With the BBC Sports Personality of the Year looming this evening my thoughts have turned naturally to the performance this year of our political classes. Who could lay claim to being the political personality of the year for 2011? And who has had an annus horribilis?
Let’s start with Ed Miliband. The Labour leader started 2011 on a bit of a roll, newly elected to his position, with a solid polling lead and with the economy in the doldrums. But he ends the year with the Tories neck-and-neck in the opinion polls, with opponents and ‘friends’ united in their derision, and worst of all having failed to convince the electorate that the economy would be safer in Labour’s hands. All in all he has had at best a thoroughly mediocre year.
So what about the Liberal Democrats? Nick Clegg has performed one useful service: he has finally revealed for psephologists everywhere exactly what is the level of core support for his party. It turns out to be around 9 percent. Stuck at this level all year he has been forced to sit it out in the coalition, put upon and unloved. There is one glimmer of hope: by accident David Cameron has created a major point of difference between the coalition partners, namely their attitude to Europe, and thus by extension to globalisation and trade. If only Mr Clegg can construct a narrative around modernity and openness to the world he may start the long road to recovery in 2012.
In London Boris Johnson has dominated.
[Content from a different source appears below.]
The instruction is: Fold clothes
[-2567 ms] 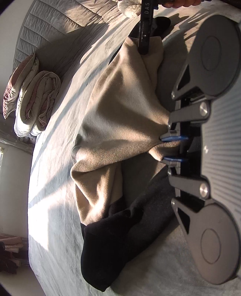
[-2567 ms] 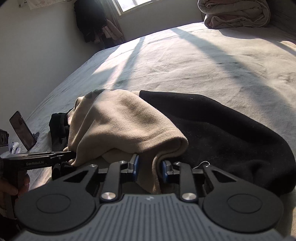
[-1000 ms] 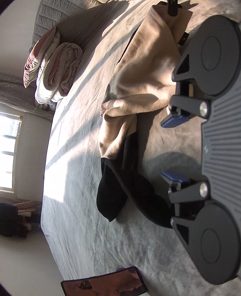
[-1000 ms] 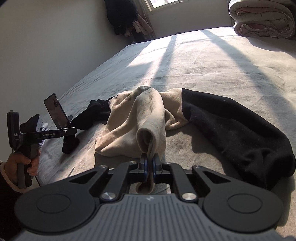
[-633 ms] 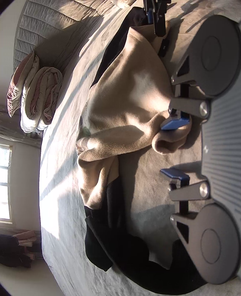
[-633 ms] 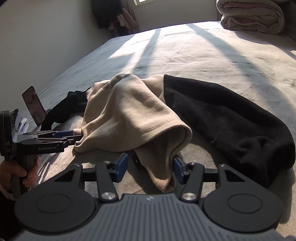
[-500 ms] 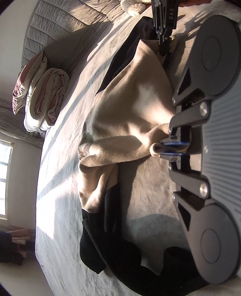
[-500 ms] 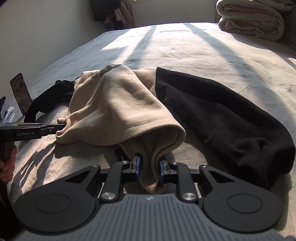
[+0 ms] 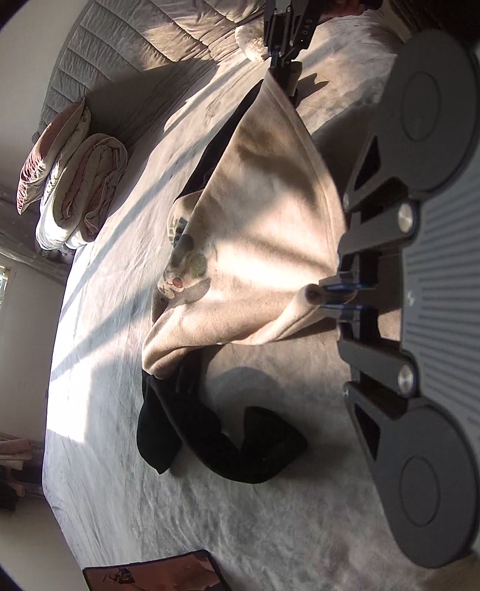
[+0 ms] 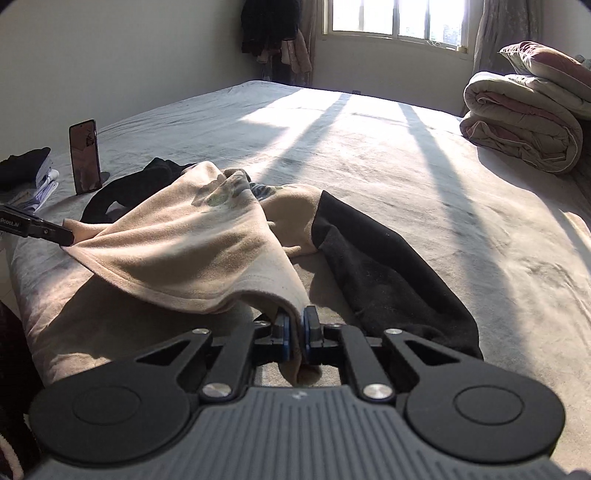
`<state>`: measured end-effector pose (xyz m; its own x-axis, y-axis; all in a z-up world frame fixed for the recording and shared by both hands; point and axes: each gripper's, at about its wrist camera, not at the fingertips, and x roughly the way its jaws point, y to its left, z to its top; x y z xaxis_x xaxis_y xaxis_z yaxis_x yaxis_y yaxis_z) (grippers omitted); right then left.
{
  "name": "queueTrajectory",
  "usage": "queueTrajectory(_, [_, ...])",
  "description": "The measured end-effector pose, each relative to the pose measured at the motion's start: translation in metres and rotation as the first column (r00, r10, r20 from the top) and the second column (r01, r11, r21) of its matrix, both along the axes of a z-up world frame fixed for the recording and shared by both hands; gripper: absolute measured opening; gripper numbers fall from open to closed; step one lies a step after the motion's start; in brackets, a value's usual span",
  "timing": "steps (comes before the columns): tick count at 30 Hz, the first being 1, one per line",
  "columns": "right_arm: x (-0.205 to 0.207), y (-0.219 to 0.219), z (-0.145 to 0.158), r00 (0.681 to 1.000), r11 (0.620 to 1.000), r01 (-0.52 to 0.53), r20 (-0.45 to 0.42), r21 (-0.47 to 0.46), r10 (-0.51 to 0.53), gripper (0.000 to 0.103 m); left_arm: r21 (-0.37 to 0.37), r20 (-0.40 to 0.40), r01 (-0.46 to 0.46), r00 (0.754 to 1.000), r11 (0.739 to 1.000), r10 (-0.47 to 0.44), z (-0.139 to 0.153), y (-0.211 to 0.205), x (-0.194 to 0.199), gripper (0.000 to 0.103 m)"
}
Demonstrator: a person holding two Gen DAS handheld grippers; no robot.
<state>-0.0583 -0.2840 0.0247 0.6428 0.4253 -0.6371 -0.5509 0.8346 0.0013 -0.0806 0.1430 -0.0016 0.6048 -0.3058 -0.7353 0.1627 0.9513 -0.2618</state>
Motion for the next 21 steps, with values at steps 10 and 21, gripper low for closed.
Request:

Though Ken will do his best next year, and may well surprise everyone through better organisation and a talent for publicity, it seems unlikely that anyone other than Boris will be Mayor come the summer. Boris boosters will doubtless see this as increasing his chances of becoming PM one day; but the smart money says that he has found his level, and whilst people will trust him with London Underground they will not trust him with the nuclear button. Boris is, though, in an enviable position: win and he remains Mayor of one of the world’s great cities; lose and he returns to Parliament and surely to the front bench. So he is most definitely a contender for personality of the year.
But he would be run close by the other great beneficiary of devolved power, Alex Salmond. 2011 has been yet another good year for him – he now presides over a government in Scotland with an absolute majority, and is ideally placed to cause mischief and prepare the ground as well as he can for an eventual independence referendum. Of course there are risks for him too – what if, given that final choice, Scots prefer some variation of ‘Devo-Max’ to whatever the SNP propose? But for now he is calling the shots in Scotland, and doing so with aplomb.
Some of the supporting cast are also contenders. George Osborne has had a good, if enigmatic, year. He seems no closer to forging a real bond with the electorate than he did 12 months ago. Danny Alexander has burnished his credentials for becoming Liberal Democrat leader, though he may well start to run the risk of being seen as too cosy with his Conservative mates. Meanwhile Chris Huhne can point to solid achievements this year, in Durban and elsewhere.
And unlike the BBC we do have some women on our shortlist. Not Theresa May or Caroline Spelman, for whom 2011 has been (another) year to forget. No: it has been a good year for Johann Lamont and Ruth Davidson In Scotland, and down south Justine Greening has definitely moved forward this year. But the female star of the show has undoubtedly been Yvette Cooper, a rare success on the Labour front bench. She may well, this year, have overtaken her husband in the queue of future Labour leaders-in-waiting.
But coming in with a late charge at the title has been David Cameron. His failings are manifest. At times he doesn’t seem to have gripped the policy agenda – though perhaps this is only by contrast to the hyperactivity of Blair and Brown. But the occasional trips over policy issues continue. The recent incident involving Aidan Burley has just been the latest case of the PM seeming slightly indecisive and weak. The lack of a ‘narrative’ remains. The antipathy of many in the north and in Scotland persists. And his great success of the past few weeks stemmed ultimately from a failure to prepare the ground properly for a European summit.
Yet nothing seems to stick. He is far preferred by voters to Mr Miliband. And that EU summit turned out to be an accidental masterstroke, propelling the Conservatives upwards in the polls and uniting his parliamentary party, without, it now seems, causing the UK to be seriously ostracised in Europe. Mr Cameron has sailed serenely through 2011 without any serious difficulty, and is undoubtedly the leading political figure of the year.
So there we are. Our political personality of the year is David Cameron – somewhat in spite of his actual performance. And as he looks ahead things can only get better in 2012, with falling inflation, the feelgood factor of the Olympics, continued Labour in-fighting (with little sign of an actual change to the party leadership) and best of all Boris sidelined for another few years in City Hall. As he sits at home this Christmas he can afford to raise a glass to 2012. It promises to be an even better year for David Cameron.